Work order →
Determine how many lines in the listing contain the string "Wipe". Only that number goes in the answer.

The data →
+++++

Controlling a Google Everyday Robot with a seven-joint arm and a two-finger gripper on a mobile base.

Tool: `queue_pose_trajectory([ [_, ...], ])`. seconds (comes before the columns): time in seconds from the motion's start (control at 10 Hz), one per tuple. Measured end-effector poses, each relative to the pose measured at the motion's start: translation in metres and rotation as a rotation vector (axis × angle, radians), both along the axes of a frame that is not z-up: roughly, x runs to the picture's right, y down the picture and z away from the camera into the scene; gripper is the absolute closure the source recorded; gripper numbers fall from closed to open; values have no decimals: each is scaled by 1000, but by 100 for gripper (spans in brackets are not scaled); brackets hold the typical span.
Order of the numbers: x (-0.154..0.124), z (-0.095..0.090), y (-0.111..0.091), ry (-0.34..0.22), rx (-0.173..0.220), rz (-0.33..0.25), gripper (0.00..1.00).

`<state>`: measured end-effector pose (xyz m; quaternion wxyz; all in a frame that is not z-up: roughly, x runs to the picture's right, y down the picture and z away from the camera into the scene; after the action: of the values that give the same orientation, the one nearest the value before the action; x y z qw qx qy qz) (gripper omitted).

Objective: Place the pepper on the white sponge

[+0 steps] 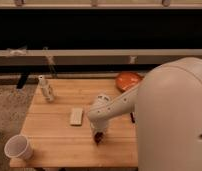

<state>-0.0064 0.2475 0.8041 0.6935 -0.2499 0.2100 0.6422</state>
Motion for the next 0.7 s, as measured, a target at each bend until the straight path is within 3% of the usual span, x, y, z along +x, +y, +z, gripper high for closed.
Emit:
queue_pose_trajectory([
  [0.3,-5,-15,-9,-23,-3,-16,95],
  [0.4,-9,-25,-19,-29,-5,-30,100],
  [0.7,-37,-45,-54,-63,18,-75,100],
])
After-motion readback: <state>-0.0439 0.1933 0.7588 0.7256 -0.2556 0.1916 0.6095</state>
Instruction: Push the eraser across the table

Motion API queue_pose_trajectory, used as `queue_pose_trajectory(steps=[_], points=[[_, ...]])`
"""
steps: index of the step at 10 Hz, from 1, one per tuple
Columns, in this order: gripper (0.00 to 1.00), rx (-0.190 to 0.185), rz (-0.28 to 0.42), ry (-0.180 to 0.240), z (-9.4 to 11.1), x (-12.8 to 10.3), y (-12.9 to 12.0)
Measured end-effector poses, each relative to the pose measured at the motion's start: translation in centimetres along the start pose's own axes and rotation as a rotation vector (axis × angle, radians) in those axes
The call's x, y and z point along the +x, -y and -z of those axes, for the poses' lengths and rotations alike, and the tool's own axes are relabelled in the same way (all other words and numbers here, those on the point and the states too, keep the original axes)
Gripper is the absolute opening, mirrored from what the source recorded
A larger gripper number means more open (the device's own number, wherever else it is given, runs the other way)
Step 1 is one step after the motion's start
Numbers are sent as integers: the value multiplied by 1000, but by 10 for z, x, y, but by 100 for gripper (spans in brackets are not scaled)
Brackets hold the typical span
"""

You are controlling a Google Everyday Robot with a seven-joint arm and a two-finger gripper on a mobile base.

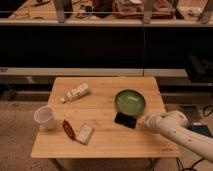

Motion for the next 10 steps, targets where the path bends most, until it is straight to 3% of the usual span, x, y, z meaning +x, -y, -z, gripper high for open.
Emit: queue_pose_trajectory(steps=[4,10], points=[[0,-12,-3,14,-13,-4,-1],[0,15,75,70,-36,-42,46]])
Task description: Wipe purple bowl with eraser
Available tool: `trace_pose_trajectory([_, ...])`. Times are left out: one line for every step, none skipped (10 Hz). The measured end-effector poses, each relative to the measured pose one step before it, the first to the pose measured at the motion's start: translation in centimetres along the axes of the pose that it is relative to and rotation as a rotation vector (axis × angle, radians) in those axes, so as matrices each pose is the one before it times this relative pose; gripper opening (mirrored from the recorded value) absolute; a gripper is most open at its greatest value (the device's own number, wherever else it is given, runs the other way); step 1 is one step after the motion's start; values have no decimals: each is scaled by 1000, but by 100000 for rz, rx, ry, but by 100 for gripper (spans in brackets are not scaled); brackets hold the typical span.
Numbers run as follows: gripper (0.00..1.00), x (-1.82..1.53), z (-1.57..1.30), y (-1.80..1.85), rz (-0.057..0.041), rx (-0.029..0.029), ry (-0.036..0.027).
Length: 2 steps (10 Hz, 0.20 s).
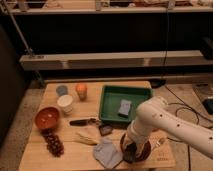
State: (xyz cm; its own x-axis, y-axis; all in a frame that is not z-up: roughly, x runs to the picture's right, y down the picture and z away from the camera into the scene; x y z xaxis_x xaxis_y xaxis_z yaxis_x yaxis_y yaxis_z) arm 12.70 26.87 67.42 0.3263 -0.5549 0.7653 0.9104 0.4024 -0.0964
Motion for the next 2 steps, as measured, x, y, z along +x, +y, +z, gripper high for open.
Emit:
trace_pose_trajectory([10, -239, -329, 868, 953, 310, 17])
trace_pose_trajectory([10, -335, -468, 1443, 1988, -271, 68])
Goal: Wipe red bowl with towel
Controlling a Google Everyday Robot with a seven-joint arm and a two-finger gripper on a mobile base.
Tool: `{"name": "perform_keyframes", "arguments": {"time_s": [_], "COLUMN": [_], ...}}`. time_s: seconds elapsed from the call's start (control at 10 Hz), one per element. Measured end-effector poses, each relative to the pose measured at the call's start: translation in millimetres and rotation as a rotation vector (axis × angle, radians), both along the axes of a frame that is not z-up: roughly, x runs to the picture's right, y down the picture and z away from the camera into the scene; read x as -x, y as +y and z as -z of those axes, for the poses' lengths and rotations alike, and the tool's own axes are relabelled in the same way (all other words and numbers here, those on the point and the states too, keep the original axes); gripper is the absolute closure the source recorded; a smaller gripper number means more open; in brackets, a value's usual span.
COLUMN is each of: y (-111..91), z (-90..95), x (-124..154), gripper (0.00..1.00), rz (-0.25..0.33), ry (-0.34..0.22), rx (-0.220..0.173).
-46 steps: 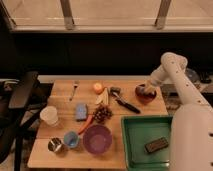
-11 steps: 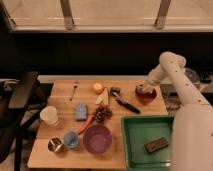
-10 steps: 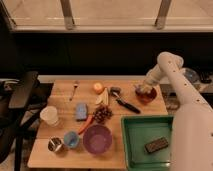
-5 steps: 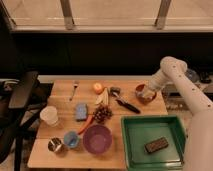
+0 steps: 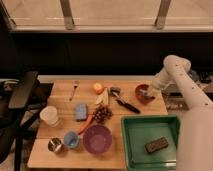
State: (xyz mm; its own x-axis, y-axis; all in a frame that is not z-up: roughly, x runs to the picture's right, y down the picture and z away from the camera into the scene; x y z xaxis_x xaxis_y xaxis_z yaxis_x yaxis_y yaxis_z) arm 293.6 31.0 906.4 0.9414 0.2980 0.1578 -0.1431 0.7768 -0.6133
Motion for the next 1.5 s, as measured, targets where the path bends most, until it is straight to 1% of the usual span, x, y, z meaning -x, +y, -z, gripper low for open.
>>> {"name": "perform_keyframes", "arguments": {"time_s": [0.1,0.3,0.5,0.7,0.9,1.0,1.1,1.2,1.3,1.4,1.5], "y": [-6.5,-13.2,-19.9,-16.8,-2.2,4.2,11.1,13.7,13.5,14.2,12.0], "z": [-6.5,-11.9,-13.2,-4.1,11.8,17.1,21.3,22.2,20.7,19.3,16.2], "x": [-0.6,1.6,20.8,36.4,47.0,46.5,41.6,33.7,23.2,11.2,-1.5], "gripper": [1.00,1.00,1.00,1.00,1.00,1.00,1.00,1.00,1.00,1.00,1.00], "rz": [0.001,0.000,0.010,0.029,0.037,0.037,0.031,0.026,0.020,0.015,-0.003], "ry": [0.007,0.006,-0.021,-0.055,-0.091,-0.095,-0.088,-0.074,-0.052,-0.028,-0.003], "rx": [-0.008,-0.021,-0.048,-0.067,-0.071,-0.068,-0.060,-0.057,-0.056,-0.044,-0.035]}}
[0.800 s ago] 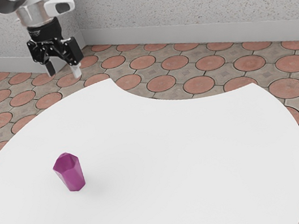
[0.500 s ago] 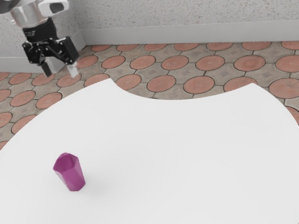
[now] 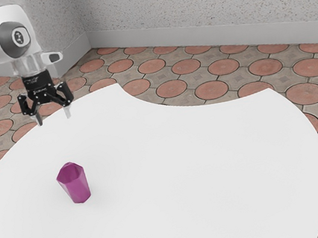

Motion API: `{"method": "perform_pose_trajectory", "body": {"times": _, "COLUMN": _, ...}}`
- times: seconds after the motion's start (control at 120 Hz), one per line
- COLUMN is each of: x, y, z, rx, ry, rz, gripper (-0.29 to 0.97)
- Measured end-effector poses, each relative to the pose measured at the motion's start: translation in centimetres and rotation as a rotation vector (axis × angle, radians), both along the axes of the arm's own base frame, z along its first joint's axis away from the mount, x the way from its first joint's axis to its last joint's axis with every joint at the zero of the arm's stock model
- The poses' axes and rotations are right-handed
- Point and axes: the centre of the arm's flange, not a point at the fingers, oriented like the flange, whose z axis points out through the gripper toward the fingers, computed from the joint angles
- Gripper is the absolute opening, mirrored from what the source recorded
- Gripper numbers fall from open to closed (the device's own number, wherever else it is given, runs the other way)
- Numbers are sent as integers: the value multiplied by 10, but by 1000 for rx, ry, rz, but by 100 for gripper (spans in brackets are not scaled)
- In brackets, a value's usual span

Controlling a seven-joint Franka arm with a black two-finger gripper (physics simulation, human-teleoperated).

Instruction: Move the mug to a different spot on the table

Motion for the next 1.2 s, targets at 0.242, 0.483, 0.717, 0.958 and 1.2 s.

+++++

Answer to this task →
2